WORK INSTRUCTION
Give back exactly the lines that run from the beginning of the entries to the line containing "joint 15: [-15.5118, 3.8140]", both included, and nothing else.

DATA IN THIS EXERCISE
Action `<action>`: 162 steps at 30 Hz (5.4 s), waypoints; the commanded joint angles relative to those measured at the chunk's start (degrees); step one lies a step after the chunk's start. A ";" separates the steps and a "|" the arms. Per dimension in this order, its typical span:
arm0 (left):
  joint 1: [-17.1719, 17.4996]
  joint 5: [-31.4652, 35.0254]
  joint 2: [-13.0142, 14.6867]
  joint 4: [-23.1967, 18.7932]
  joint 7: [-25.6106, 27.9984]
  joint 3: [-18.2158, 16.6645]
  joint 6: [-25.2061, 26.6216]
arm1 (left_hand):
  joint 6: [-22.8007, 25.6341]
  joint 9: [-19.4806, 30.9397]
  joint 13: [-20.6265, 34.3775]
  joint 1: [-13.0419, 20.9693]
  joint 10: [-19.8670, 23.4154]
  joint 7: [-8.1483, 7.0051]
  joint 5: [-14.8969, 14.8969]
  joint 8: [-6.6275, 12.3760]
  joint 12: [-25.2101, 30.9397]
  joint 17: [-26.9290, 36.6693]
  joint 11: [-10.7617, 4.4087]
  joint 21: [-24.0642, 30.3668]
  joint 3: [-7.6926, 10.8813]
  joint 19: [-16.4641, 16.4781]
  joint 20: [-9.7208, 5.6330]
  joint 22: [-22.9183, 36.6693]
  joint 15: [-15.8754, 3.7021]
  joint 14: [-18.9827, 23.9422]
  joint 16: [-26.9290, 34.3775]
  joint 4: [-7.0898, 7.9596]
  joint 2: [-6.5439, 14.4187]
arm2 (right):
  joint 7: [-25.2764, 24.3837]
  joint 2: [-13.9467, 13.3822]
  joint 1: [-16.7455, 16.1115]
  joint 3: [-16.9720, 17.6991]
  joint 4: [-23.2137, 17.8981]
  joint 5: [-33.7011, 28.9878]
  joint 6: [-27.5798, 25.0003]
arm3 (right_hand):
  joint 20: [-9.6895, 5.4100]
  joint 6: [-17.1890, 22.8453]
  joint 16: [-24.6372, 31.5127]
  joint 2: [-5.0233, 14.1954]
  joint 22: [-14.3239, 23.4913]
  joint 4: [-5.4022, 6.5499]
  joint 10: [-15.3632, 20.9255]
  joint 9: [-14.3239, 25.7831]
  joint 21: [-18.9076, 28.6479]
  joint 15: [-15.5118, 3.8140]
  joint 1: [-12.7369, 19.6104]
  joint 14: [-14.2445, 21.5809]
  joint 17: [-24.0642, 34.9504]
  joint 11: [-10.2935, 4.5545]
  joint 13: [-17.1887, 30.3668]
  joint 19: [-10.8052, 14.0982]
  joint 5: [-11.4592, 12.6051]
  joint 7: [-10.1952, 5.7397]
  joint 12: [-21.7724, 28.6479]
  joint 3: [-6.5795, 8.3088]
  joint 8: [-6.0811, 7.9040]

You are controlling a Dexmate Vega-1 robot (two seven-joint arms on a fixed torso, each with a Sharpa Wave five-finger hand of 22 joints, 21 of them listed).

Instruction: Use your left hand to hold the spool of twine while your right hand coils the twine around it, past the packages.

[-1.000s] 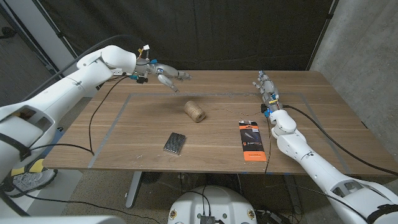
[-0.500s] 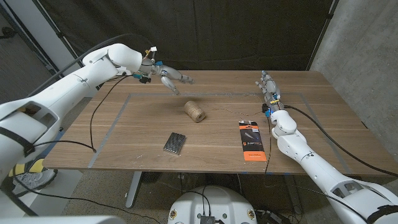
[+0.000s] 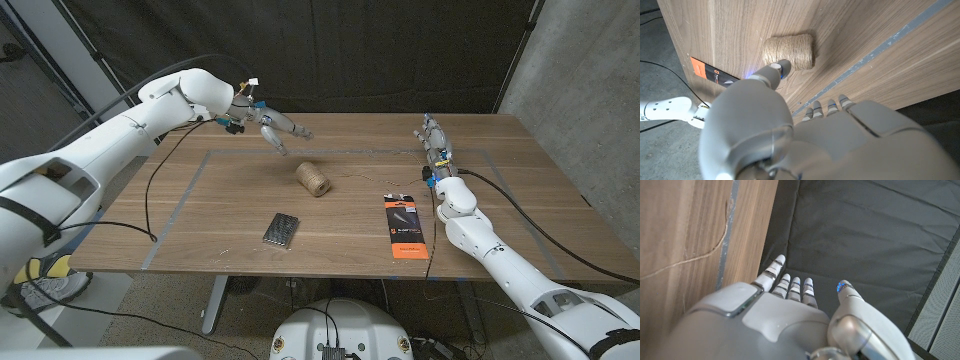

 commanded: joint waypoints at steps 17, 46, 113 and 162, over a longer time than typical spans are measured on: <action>1.20 6.14 -0.09 -0.04 6.03 0.33 -5.26 | -12.50 0.84 4.30 1.90 -11.53 0.41 -0.61 0.85 2.76 3.30 1.01 0.66 -1.76 -2.65 0.25 0.60 0.61 -5.02 1.66 0.36 0.56 | -1.25 1.64 0.65 0.40 3.06 -0.05 2.19 | -0.51 -1.18 0.14 0.26 0.08 -0.31 -1.40 0.14 -0.78 0.63 0.00 -1.39 0.27 0.04 0.24 -0.64 -0.02 0.16 0.11 -0.15 -0.33; 5.13 12.42 1.62 -3.92 11.25 -0.37 -5.87 | -11.83 1.83 9.51 2.58 -12.14 0.61 -1.37 1.82 7.54 7.45 0.90 1.65 -4.49 -2.19 0.36 1.15 0.37 -4.71 4.41 0.37 0.71 | -3.07 2.62 0.48 0.81 4.59 -0.40 3.64 | -0.33 -1.85 0.31 0.30 0.10 -0.38 -2.38 0.14 -1.48 0.94 -0.17 -2.12 0.33 0.23 0.23 -0.80 -0.01 0.01 0.27 -0.17 -0.15; 9.99 23.30 0.97 -6.75 22.14 0.50 -4.56 | -6.17 3.51 14.82 4.79 -8.57 -0.84 -2.54 3.30 14.69 11.15 -0.26 3.88 -7.99 3.51 -0.13 1.54 -0.89 -0.09 8.84 0.25 -1.38 | 0.73 3.29 0.49 2.04 11.96 1.81 9.05 | 0.04 -2.69 0.70 0.20 0.13 -0.57 -3.59 0.13 -2.45 1.60 -0.46 -2.64 0.38 0.49 0.20 -0.74 -0.02 -0.34 0.51 -0.23 0.06; 14.79 29.07 2.85 -12.36 27.28 0.41 -1.26 | -7.13 4.77 16.96 6.04 -11.67 -0.73 -2.24 2.57 15.68 13.09 0.61 3.04 -8.71 1.02 0.40 1.99 -0.40 -2.65 9.62 0.51 0.13 | 3.20 4.25 -0.42 3.12 15.86 4.07 12.08 | 0.39 -3.40 0.89 0.21 0.16 -0.80 -4.27 0.11 -3.04 2.00 -0.59 -3.01 0.38 0.61 0.17 -0.79 -0.01 -0.63 0.70 -0.21 0.14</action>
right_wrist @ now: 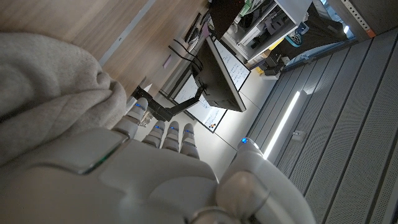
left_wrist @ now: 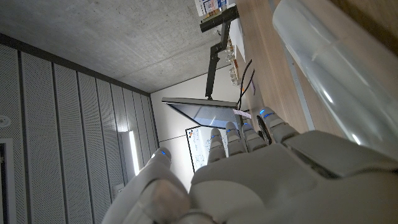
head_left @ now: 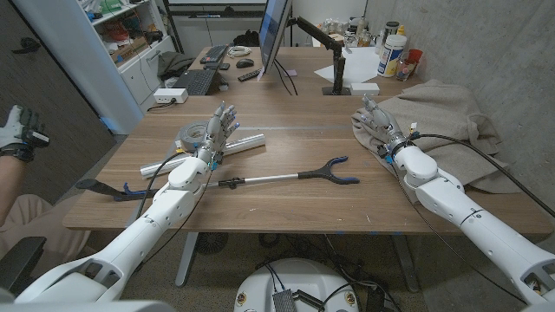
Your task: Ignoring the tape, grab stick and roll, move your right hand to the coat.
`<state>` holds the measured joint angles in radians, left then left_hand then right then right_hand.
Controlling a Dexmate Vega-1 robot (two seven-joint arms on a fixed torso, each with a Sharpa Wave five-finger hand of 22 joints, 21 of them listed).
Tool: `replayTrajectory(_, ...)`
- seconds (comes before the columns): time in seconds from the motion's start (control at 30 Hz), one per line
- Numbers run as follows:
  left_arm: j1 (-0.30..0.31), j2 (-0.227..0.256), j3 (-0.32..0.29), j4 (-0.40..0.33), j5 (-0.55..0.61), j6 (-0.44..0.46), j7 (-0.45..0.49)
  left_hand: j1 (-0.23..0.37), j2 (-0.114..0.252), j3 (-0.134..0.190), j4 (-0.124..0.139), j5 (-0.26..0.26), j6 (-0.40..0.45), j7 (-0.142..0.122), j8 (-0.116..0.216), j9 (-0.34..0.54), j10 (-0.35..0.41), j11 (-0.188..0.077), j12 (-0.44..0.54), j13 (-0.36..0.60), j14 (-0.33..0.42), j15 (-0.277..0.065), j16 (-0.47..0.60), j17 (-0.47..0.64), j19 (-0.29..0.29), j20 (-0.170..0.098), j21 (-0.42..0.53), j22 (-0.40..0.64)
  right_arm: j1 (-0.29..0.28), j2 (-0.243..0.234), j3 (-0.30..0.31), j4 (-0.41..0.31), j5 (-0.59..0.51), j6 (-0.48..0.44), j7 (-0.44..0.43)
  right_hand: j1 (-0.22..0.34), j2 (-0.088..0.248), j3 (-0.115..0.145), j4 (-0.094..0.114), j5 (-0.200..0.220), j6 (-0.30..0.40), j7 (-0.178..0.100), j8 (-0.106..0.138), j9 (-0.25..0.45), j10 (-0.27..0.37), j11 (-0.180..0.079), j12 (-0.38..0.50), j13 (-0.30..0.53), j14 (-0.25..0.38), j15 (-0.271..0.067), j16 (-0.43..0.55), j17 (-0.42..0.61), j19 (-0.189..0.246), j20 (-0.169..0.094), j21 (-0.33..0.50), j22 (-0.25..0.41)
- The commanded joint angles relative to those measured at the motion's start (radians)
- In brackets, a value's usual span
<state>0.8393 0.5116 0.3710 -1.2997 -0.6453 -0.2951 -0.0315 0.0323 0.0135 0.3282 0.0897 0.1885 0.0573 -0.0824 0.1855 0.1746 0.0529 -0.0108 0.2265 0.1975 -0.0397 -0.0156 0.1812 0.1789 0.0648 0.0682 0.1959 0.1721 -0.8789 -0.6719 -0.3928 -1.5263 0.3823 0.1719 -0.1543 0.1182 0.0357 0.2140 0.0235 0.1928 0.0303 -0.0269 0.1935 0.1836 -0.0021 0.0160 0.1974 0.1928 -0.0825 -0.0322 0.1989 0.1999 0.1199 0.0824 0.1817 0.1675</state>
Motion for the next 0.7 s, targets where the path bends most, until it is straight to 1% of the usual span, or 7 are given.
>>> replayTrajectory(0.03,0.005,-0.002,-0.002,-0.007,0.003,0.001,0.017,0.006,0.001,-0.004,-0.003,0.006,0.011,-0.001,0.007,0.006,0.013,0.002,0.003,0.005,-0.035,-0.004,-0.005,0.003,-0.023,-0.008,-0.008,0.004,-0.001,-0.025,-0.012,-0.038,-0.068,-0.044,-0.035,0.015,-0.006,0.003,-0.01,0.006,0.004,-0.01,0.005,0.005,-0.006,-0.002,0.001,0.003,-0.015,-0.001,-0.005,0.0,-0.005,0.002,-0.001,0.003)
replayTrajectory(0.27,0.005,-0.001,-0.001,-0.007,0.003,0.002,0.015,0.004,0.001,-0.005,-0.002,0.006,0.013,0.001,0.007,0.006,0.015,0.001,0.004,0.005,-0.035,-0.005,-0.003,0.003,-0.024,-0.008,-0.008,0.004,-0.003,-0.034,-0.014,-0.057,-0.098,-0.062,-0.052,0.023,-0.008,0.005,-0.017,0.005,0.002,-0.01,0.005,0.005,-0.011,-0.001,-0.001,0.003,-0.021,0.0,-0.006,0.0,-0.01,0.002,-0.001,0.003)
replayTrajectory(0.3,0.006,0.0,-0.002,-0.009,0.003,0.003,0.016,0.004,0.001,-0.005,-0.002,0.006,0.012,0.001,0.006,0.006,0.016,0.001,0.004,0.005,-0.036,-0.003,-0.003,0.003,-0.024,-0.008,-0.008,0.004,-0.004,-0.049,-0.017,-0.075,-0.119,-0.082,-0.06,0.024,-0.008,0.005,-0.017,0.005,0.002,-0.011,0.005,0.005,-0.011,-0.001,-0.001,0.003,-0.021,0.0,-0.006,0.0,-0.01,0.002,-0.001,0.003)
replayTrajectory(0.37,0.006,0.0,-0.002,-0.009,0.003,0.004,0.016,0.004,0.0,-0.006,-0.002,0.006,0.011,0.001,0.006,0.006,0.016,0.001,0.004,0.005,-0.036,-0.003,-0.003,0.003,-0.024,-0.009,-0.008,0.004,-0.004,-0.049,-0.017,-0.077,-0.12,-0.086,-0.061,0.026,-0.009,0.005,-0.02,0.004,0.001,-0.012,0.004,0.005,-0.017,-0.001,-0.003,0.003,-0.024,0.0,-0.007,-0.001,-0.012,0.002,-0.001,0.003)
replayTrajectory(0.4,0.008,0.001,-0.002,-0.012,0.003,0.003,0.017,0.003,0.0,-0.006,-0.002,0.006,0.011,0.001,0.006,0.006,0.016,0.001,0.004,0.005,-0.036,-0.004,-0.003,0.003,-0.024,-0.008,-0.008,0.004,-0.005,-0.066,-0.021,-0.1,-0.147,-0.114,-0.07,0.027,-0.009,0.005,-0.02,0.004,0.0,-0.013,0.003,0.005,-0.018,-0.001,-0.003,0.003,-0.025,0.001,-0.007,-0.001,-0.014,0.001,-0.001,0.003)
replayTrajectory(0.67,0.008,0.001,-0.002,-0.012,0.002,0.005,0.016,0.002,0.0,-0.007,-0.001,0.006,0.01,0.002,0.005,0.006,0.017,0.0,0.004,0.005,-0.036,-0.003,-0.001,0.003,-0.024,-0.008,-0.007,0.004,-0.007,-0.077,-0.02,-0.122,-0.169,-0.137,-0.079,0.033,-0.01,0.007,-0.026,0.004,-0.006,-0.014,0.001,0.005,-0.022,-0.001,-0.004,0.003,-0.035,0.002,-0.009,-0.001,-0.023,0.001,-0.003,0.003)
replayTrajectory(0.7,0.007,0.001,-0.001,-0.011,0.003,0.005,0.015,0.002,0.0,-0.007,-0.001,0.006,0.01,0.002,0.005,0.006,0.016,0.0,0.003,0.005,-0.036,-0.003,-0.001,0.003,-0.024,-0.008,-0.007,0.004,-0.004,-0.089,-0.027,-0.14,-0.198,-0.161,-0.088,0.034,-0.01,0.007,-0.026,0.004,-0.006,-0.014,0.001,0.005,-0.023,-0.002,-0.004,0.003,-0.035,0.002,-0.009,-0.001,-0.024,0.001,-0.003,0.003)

EXERCISE ANSWER
Action `<action>`: 162 steps at 30 Hz (5.4 s), waypoints; the commanded joint angles relative to those measured at the chunk's start (degrees); step one lies a step after the chunk's start. A ";" separates the steps and a "|" the arms. Per dimension in this order, its typical span:
arm0 (left):
  joint 1: [-17.1719, 17.4996]
  joint 5: [-31.4652, 35.0254]
  joint 2: [-13.0142, 14.6867]
  joint 4: [-23.1967, 18.7932]
  joint 7: [-25.6106, 27.9984]
  joint 3: [-18.2158, 16.6645]
  joint 6: [-25.2061, 26.6216]
arm1 (left_hand):
  joint 6: [-22.8007, 25.6341]
  joint 9: [-19.4806, 30.9397]
  joint 13: [-20.6265, 34.3775]
  joint 1: [-13.0419, 20.9693]
  joint 10: [-19.8670, 23.4154]
  joint 7: [-8.1483, 7.0051]
  joint 5: [-14.8969, 14.8969]
  joint 8: [-6.6275, 12.3760]
  joint 12: [-25.2101, 30.9397]
  joint 17: [-26.9290, 36.6693]
  joint 11: [-10.7617, 4.4087]
  joint 21: [-24.0642, 30.3668]
  joint 3: [-7.6926, 10.8813]
  joint 19: [-16.4641, 16.4781]
  joint 20: [-9.7208, 5.6330]
  joint 22: [-22.9183, 36.6693]
  joint 15: [-15.8754, 3.7021]
  joint 14: [-18.9827, 23.9422]
  joint 16: [-26.9290, 34.3775]
  joint 4: [-7.0898, 7.9596]
  joint 2: [-6.5439, 14.4187]
arm2 (right):
  joint 7: [-25.2764, 24.3837]
  joint 2: [-13.9467, 13.3822]
  joint 1: [-16.7455, 16.1115]
  joint 3: [-16.9720, 17.6991]
  joint 4: [-23.2137, 17.8981]
  joint 5: [-33.7011, 28.9878]
  joint 6: [-27.5798, 25.0003]
arm3 (right_hand):
  joint 20: [-9.6895, 5.4100]
  joint 6: [-17.1890, 22.8453]
  joint 16: [-24.6372, 31.5127]
  joint 2: [-5.0233, 14.1954]
  joint 22: [-14.3239, 23.4913]
  joint 4: [-5.4022, 6.5499]
  joint 10: [-15.3632, 20.9255]
  joint 9: [-14.3239, 25.7831]
  joint 21: [-18.9076, 28.6479]
  joint 15: [-15.5118, 3.8140]

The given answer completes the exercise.